[Problem to solve]: In the copy, keep every word of the data below and none of its pictures.

[Data shown]:
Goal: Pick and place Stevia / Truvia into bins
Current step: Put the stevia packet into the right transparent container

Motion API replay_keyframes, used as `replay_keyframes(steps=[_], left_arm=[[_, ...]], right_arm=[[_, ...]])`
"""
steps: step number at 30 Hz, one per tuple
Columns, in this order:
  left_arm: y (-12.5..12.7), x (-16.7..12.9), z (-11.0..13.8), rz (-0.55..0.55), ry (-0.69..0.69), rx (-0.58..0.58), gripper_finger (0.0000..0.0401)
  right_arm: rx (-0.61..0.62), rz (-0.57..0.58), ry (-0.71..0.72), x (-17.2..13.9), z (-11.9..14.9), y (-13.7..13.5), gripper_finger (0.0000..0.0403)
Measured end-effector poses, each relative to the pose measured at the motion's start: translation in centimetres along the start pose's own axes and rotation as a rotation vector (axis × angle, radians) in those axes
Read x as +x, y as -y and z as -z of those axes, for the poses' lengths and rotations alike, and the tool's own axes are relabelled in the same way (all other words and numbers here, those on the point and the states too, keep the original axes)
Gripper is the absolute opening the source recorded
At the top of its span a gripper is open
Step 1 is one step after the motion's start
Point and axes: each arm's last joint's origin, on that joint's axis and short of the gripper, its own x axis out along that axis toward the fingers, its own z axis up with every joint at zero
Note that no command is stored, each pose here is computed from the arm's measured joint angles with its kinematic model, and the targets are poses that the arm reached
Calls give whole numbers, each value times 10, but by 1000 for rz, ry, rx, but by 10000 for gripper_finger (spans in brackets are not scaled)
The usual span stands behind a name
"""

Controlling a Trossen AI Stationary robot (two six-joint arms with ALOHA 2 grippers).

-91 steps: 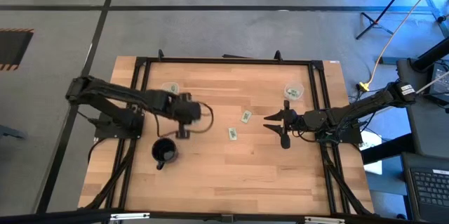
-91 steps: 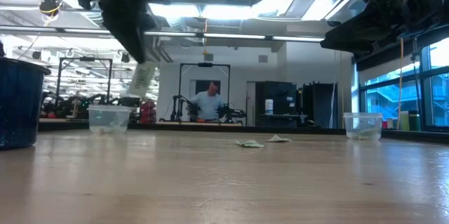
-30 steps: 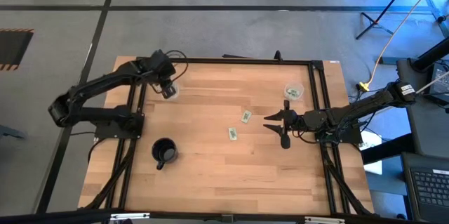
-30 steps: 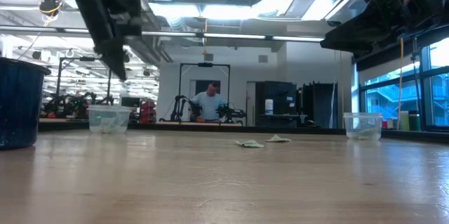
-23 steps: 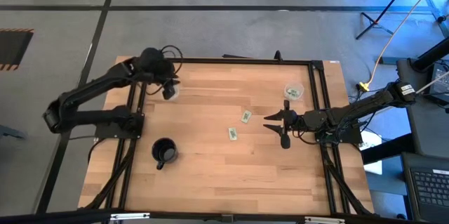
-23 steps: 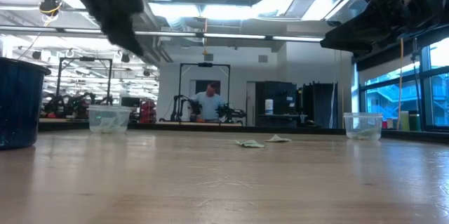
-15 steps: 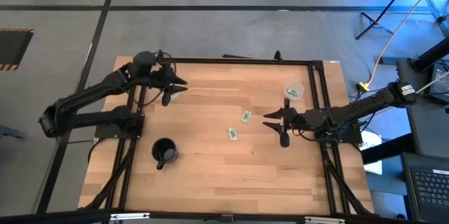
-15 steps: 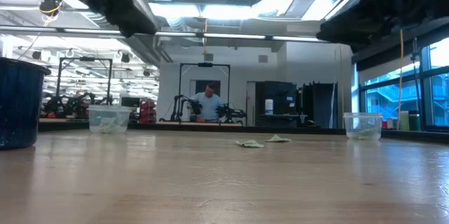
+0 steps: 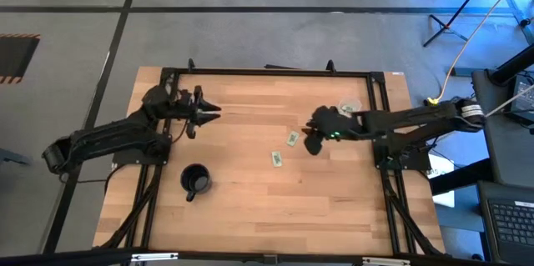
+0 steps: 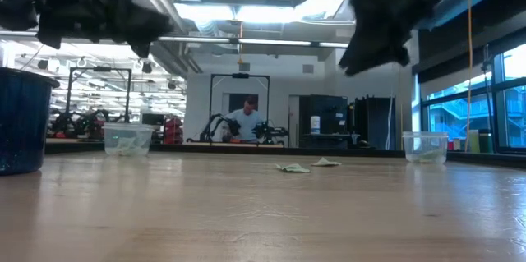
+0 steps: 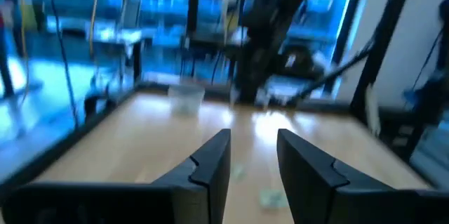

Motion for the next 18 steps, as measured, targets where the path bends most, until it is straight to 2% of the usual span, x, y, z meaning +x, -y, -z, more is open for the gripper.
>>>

[Answer to the exercise]:
Goal: Pick and place Stevia / Truvia into bins
Current step: Put the stevia packet into the right transparent container

Motion API replay_keyframes, used as `replay_keyframes(steps=[_], left_arm=[[_, ...]], right_arm=[[_, ...]])`
"""
steps: step number at 30 Hz, one per tuple
Columns, in this order:
  left_arm: y (-12.5..12.7), x (-16.7..12.9), z (-11.0..13.8), rz (-0.55..0.55), ry (-0.69..0.69), rx (-0.58..0.58), gripper_finger (0.0000..0.0401)
  right_arm: rx (-0.61..0.62), rz (-0.57..0.58), ry (-0.71..0.72), x (-17.2..13.9), z (-11.9..14.9), y (-13.7..13.5), gripper_finger (0.0000..0.0403)
Measured end-effector poses, each relative to the pose measured at the motion's start: translation in centimetres along the start pose's own axes and rotation as a rotation vector (axis × angle, radians) in those axes
Read x as +x, y as -y and z as -z of those axes, for the poses' lengths and rotations alike, and the tool's own axes are relabelled in the same way (all other words and numbers here, those on the point and the states too, keep the original axes)
Gripper is the absolute opening the source recorded
At the top of its span a gripper is open
Step 1 is one step after the motion's start
Point and axes: each arm's last joint's origin, on that joint's axis and short of the gripper, its own x axis out along that axis toward the fingers, its own z axis up with every joint at zero
Note that no command is stored, each pose here is computed from the arm's measured joint angles with its kinematic model, and the targets are poses that the arm reached
Calls give whole numbers, each value times 10, but by 1000 for rz, ry, rx, but by 10000 for gripper_finger (spans in brackets are not scaled)
The usual span stands behind a name
"""

Controlling a Trossen AI Stationary robot (two six-joint arms with ALOHA 2 grippers).

-91 steps: 
-91 steps: 
-30 steps: 
-30 steps: 
-23 steps: 
-23 steps: 
-15 steps: 
-15 steps: 
+0 steps: 
+0 steps: 
+0 steps: 

Motion for the next 18 steps, as measured, targets where the path bends most, until it is straight to 2% of the usual span, x, y, z meaning +x, -y, -z, more is open for the gripper.
>>>

The exercise requires no additional content.